夜。
淡淡的月色下,整個王城顯得格外冷清。
而更冷清的,是總督府地牢。
月光透過鐵窗,映在了呼延峻滄桑的臉上,他耷拉著腦袋,疲憊無比。
鐵牢外的侍衛,卻是精神抖擻,不敢有一絲馬虎。
呼——
一陣風吹來,鐵牢外傳來一陣陣悶響。
毫無征兆之下,侍衛們紛紛倒地,昏迷了過去。
“誰?”
呼延峻被驚動。
他雖然真氣被封鎖,但精神力卻還在。
侍衛們倒地,是迷陣所致。
“呼延峻,可還記得我?”
鐵牢被打開,一個紫袍老者,面帶冷笑的走了進來。
“緣木?”
呼延峻瞪大眼睛看著對方。
“呵呵,緣木已經死了,我現在是云道人。”
紫袍老者冷笑。
呼延峻愣了一下,隨即釋然一笑:“想不到你沒死,隱忍這么多年,就是為了這一天吧。”
“我等這一天很久了。”
云道人咬了咬牙。
“死在你手上,我無話可說。不過你記住,當年害死你的人,不是我。
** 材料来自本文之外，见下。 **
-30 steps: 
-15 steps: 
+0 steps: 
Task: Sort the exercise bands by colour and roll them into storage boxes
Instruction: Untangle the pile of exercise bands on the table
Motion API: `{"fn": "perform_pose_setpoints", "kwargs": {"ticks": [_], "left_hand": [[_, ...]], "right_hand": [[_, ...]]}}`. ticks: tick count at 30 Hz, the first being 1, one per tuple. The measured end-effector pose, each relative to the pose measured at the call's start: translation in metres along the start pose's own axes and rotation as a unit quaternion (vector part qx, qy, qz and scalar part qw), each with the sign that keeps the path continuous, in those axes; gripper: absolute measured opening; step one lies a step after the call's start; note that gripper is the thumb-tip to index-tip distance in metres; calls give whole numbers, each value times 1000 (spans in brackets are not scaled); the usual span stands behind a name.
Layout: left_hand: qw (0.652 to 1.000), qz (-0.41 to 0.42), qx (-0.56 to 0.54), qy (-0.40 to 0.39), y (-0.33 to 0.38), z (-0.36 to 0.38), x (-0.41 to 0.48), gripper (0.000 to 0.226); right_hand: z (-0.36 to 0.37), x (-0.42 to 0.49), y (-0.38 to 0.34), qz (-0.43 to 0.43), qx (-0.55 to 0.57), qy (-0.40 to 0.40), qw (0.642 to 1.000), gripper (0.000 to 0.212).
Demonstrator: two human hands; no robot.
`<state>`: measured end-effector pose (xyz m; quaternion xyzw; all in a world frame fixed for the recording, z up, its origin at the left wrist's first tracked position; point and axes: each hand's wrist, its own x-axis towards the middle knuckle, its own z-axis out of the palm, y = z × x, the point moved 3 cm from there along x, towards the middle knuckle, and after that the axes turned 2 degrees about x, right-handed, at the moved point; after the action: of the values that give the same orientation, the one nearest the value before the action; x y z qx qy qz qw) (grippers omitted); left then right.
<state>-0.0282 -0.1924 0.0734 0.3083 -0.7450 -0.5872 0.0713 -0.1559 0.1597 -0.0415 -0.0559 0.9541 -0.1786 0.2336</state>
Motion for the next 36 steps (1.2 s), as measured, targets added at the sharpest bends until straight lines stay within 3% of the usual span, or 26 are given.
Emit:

”
呼延峻淡淡道。
“不是你又是誰?”
云道人臉色鐵青。
呼延峻笑了笑,緩緩閉上眼睛:“動手吧。”
很顯然,他要把秘密帶入土中。
“呵呵,臨死之前還想用攻心計,真不愧是西涼大將軍,可惜我并不吃這一套。”
云道人冷笑連連。
同一刻。
他拔出一柄短劍,猛的刺向了呼延峻的心臟。
鐺——
寒光一閃,云道人手中的短劍,被莫名其妙的彈飛了。
“飛刀?”
呼延峻睜開眼睛。
“說實話,我對你們的秘密很感興趣,不過,你們大概不會告訴我。”
鐵牢外,一個少年冷笑著,靜靜看著他們。
“是你?”
云道人驚恐的看著陸爭。
“你叫緣木?”
陸爭走了進來。
云道人臉色陰沉,緊咬牙關。
“你和呼延峻什么關系?你是中原人,還是西涼人?”
陸爭繼續發問。
云道人繼續沉默。
“不想說也沒關系,早晚我會查出來的。”
陸爭笑了笑,心態很平和。
云道人不松口很正常,不過,呼延峻未必不會松口。
反正他要套出呼延峻的秘密,一旦呼延峻動搖,這些秘密都會曝光。
“你怎么會在這?”
呼延峻驚詫的看著陸爭。
“這就要問他了。”
陸爭掃了一眼云道人。
“你什么時候盯上我的?”
云道人咬牙道。
“白天就覺得你不對勁了,一個四星陣師,跟著一個平庸皇子來自取其辱?這不很可笑嗎?”
陸爭反問。
聞言,云道人沉默了。
“你那幾個小伙伴盯了我一晚上,可惜被我的陣法騙了,他們至今還以為,我待在房間之中。”
“可沒想到,還是騙不過你的眼睛。”
他微微一嘆。
“比陣術,你當然騙不了我。”
陸爭笑了笑。
“其實不用盯著你,也知道你會來地牢,這總督府之中,除了呼延峻,沒什么別的有價值的東西了。”
聽到這些,呼延峻首先笑了。
“哈哈哈,緣木,你也不想想,能讓我認栽的人,又豈是等閑之輩?”
呼延峻這輩子沒服過任何人,只有陸爭讓他心服口服。